Muitos dizem ironicamente que, em caso de uma guerra nuclear, somente o governo dos Estados Unidos, baratas e outros insetos e os suíços irão sobreviver. Mas o fato é que esse complexo de abrigos custa bilhões aos cofres públicos do país e também ao contribuinte suíço, já que até mesmo a construção de um novo prédio obriga que este seja equipado com bunkers, com portas blindadas e sistemas de filtragem de ar e água.
Excessos do capitalismo
Questionado sobre a verdadeira utilidade dos bunkers, Peter Merz-Wieser dá um riso. “Imagina se quinhentos ou mais habitantes de Seleven fossem obrigados a passar semanas nesse espaço exíguo? Com tantos conflitos que temos, íamos acabar nos matando”, conta o arquiteto dando risadas. Mas ele lembra que, em casos realmente urgentes, as autoridades de defesa na Suíça também pensaram em formas de permitir que centenas de pessoas, idosos, doentes ou crianças, convivam nos bunkers sem pânico ou agressividade. “Para isso, eles dispõem de um grande estoque de tranqüilizantes”, revela.
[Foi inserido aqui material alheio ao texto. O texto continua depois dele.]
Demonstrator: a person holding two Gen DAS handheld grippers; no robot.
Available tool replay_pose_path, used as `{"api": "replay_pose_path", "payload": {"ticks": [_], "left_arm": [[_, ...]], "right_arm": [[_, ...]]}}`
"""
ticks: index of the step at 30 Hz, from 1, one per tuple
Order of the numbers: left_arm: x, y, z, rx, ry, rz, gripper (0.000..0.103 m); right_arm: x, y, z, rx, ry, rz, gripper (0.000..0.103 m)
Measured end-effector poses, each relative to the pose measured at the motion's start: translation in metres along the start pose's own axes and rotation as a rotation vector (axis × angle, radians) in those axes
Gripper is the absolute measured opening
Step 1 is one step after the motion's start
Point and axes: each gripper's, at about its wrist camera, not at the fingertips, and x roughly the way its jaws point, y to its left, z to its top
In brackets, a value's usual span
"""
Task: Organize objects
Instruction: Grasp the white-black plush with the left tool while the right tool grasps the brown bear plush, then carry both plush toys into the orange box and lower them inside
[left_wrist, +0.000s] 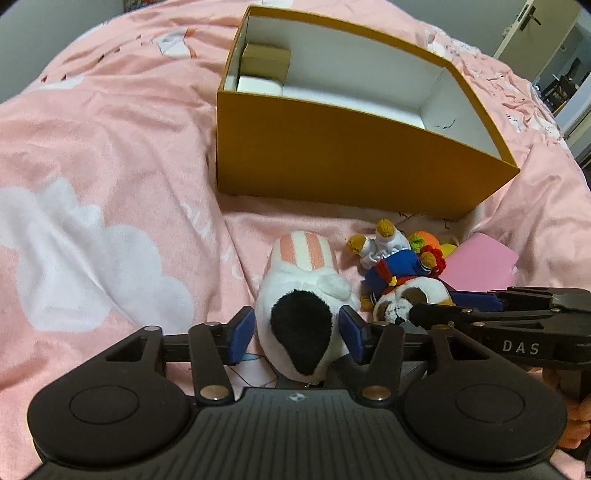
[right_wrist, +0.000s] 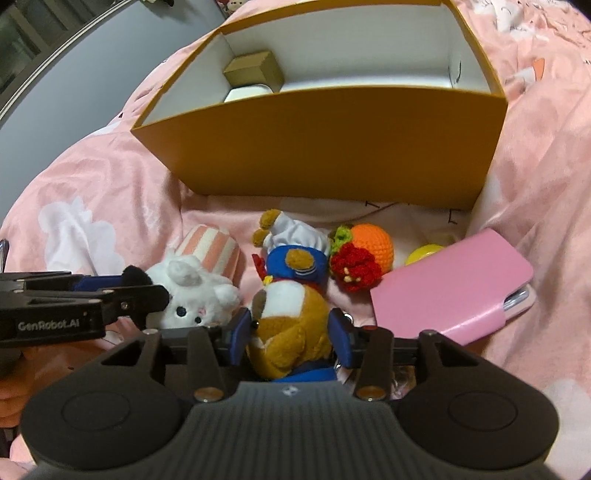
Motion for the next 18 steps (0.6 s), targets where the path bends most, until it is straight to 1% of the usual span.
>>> {"api": "replay_pose_path", "payload": {"ticks": [3, 6, 9, 12, 14, 18], "left_arm": [[0.009, 0.0, 0.003, -0.019, 0.034, -0.019, 0.065], [0.016, -0.003, 0.004, -0.012, 0.035, -0.008, 0.068], [0.021, -0.004, 0.005, -0.012, 0.044, -0.013, 0.072], [0.028, -0.003, 0.005, -0.025, 0.053, -0.04, 0.072], [0.032, -0.004, 0.004, -0.019, 0.051, -0.05, 0.068], [0.033, -0.007, 0.003, -0.012, 0.044, -0.046, 0.065]], "right_arm": [[0.002, 0.001, 0.001, -0.01, 0.007, 0.002, 0.053], [0.004, 0.003, 0.003, -0.018, 0.008, -0.003, 0.054], [0.009, 0.003, 0.003, -0.018, 0.023, 0.0, 0.054], [0.015, 0.001, 0.003, -0.001, 0.044, 0.014, 0.055], [0.018, -0.001, 0.002, 0.012, 0.051, 0.026, 0.055], [0.02, -0.001, 0.001, 0.016, 0.048, 0.037, 0.054]]}}
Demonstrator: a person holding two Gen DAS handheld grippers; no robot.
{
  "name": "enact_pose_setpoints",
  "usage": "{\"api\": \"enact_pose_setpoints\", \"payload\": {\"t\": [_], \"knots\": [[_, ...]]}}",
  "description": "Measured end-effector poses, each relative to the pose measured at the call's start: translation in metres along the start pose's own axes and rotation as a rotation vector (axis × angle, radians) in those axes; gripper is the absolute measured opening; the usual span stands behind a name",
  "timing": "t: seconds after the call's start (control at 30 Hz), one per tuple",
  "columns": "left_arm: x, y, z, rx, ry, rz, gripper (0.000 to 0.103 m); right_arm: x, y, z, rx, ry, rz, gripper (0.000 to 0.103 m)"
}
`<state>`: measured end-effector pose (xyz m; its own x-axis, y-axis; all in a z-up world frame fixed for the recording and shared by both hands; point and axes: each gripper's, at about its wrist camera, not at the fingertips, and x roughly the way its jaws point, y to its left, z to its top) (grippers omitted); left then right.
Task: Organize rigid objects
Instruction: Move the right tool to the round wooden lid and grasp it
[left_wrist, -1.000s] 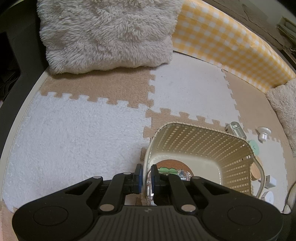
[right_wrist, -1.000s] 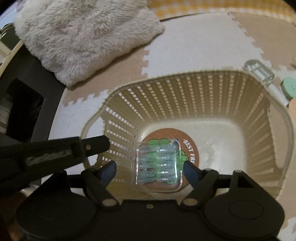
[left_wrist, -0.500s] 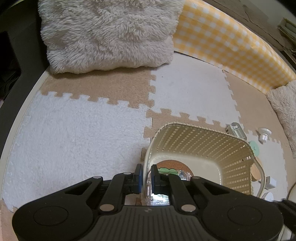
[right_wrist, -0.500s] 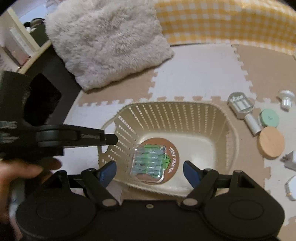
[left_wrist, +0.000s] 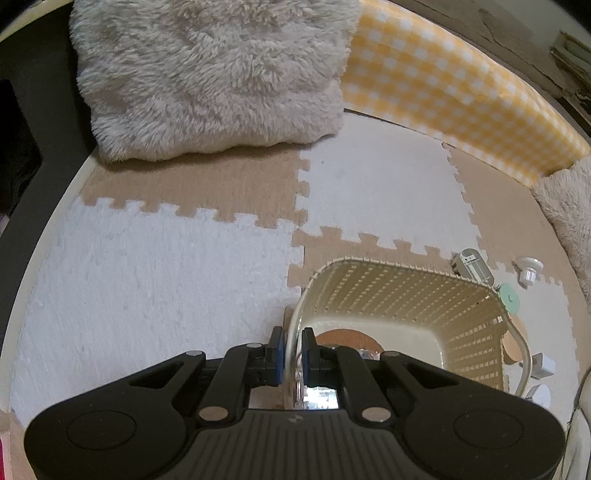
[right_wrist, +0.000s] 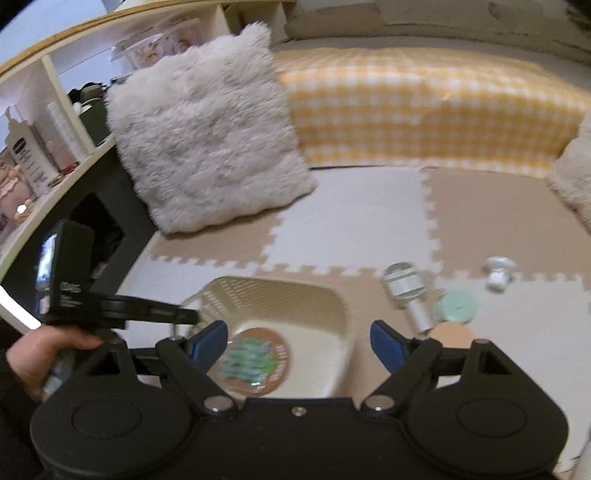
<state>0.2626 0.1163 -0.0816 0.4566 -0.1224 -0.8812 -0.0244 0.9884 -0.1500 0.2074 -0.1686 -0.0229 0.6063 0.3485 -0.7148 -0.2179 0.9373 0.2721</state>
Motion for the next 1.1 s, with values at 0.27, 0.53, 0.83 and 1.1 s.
{"api": "enact_pose_setpoints", "payload": {"t": [0.27, 0.53, 0.83, 1.1], "knots": [[0.005, 0.003, 0.007, -0.007, -0.001, -0.014, 0.009, 0.012, -0.066, -0.001, 0.069, -0.012, -0.127, 0.086], [0.009, 0.003, 0.009, 0.0, -0.001, -0.021, 0.009, 0.055, -0.122, -0.015, 0.205, 0.022, -0.164, 0.086], [0.01, 0.004, 0.01, -0.011, -0.002, -0.028, 0.008, 0.098, -0.139, -0.019, 0.154, 0.087, -0.216, 0.098], [0.01, 0.004, 0.01, -0.008, -0.002, -0.027, 0.008, 0.128, -0.136, -0.03, 0.093, 0.192, -0.201, 0.099]]}}
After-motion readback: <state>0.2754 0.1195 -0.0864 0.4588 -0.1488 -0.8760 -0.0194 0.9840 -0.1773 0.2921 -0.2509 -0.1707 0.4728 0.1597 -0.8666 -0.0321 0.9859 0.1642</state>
Os primeiros hóspedes do Hotel Zero Estrelas não sentiram claustrofobia. A maior parte estava muito satisfeita com a experiência e prometia até recomendar aos amigos. Com o sucesso e a intensa cobertura na imprensa – reportagens em canais de TV da Áustria, Alemanha e Suíça, além de dezenas de artigos publicados em jornais internacionais – os irmãos Riklin conseguiram colocar Sevelen na boca de todos. “Nunca imaginava que fôssemos nos tornar tão famosos, tendo investido tão pouco”, alegra-se a secretária comunal Claire Angehrn.
Os eleitores de Sevelen aprovaram há uma semana mais crédito para a realização do projeto do centro cultural com o Hotel Zero Estrelas. Com o forte eco na imprensa, a comuna já tem mais um argumento para concretizar a idéia do funcionamento de um hotel no bunker como projeto-piloto de um ano. Até mesmo a Associação Suíça de Hotéis se interessou e convidou os dois irmãos a se inscreverem. Eles negaram. “Essa é uma forma deles limitarem a nossa idéia, pois trabalham com categorias clássicas. O que fazemos aqui é política, uma proposta para contrapor aos excessos do capitalismo. Eles querem é fazer negócio”, conclui Patrik.
swissinfo, Alexander Thoele
A Suíça dispõe de aproximadamente 300 mil bunkers e outros abrigos fortificados para serem utilizados pelos 7,5 milhões de habitantes em caso de ataque nuclear.
Cada cidadão tem direito a um lugar, correspondente a aproximadamente 1,20 metro quadrado.
Lucerna chegou a transformar o túnel de uma rodovia em abrigo antiatômico, capaz de abrigar até 20 mil pessoas. O espaço foi desativado e hoje pode ser visitado como museu.